During table design auto increment column is one of the best choices among database developers. Most of the cases an auto increment identity column is considered as the primary key of the table. It is also widely used as a surrogate key of dimension tables in a typical data warehouse system. Identity column SEED-STEP are used to generate the sequential values in the table. An identity column takes the value of current seed incremented by the step when a row is inserted into a table.

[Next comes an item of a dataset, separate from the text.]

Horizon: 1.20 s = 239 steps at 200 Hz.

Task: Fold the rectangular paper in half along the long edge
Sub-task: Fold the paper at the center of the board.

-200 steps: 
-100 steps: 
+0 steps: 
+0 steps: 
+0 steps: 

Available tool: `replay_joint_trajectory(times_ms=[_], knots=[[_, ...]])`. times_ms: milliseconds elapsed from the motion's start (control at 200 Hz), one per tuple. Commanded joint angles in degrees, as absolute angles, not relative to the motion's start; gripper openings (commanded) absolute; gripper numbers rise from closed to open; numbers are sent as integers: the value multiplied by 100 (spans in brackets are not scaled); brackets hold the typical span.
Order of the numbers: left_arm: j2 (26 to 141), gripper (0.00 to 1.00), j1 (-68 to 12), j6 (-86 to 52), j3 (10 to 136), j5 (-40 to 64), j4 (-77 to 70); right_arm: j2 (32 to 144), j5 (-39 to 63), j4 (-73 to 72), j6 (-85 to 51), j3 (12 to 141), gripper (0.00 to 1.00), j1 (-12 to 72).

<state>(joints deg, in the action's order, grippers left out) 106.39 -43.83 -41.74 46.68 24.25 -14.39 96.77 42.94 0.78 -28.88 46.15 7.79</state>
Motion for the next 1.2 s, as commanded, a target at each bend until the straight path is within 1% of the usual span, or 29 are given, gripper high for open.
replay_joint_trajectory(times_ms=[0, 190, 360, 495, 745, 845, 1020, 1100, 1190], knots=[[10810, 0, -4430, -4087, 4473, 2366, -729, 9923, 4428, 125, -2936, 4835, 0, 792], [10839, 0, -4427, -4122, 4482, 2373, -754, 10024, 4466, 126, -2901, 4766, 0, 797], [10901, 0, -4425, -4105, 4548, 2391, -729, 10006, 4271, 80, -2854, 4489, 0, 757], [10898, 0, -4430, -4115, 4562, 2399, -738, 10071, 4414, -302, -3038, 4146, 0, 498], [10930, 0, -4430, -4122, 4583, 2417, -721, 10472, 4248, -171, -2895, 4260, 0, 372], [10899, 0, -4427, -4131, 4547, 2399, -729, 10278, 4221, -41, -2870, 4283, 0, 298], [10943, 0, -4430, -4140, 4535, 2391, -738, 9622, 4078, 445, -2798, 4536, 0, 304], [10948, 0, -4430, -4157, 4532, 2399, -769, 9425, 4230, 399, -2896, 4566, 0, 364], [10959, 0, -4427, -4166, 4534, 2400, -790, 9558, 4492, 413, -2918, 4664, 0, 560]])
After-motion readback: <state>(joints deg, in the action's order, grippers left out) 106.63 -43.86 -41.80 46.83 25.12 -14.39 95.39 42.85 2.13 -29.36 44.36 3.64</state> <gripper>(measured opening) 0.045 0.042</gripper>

Identity column SEED, STEP can be used with CREATE TABLE statement in Amazon Redshift. A point to be noted that an identity column does not guarantee the values in the column will be consecutive in all cases. In real life, sometimes we need consecutive or strict sequential ID numbers. In that scenario, we need to adopt some additional measures in order to maintain sequence among the ID values to comply the business need. In today’s post we will see in which cases of INSERT statement identity column SEED-STEP does not generate consecutive identity values. We will also see some techniques to maintain the orders of the Identity values.
Environment to test Identity column SEED-STEP behavior with different INSERT statements.
I have used a single dw2.large node cluster to in my test environment and a table with an identity column like below:
CREATE TABLE custorders ( linenumber INT IDENTITY(1,1), customername VARCHAR(50) NOT NULL, orderid INT NOT NULL, orderdate TIMESTAMP NOT NULL, city VARCHAR(20) NOT NULL, unitprice FLOAT NOT NULL, quantity INT NOT NULL, shipregion VARCHAR(20) NULL );
Identity column SEED-STEP behavior in different INSERT statements.
In my environment, the following approaches are used to test the identity column SEED, STEP behavior.
- Inserting records using traditional INSERT INTO (column1, column2…) VALUES statement (PART-1)
- Inserting records using MULTY ROW INSERT approach (PART-2) like:
INSERT INTO … VALUES
- Inserting records using INSERT INTO … followed by multiple SELECT statement combined using UNION ALL (PART-3).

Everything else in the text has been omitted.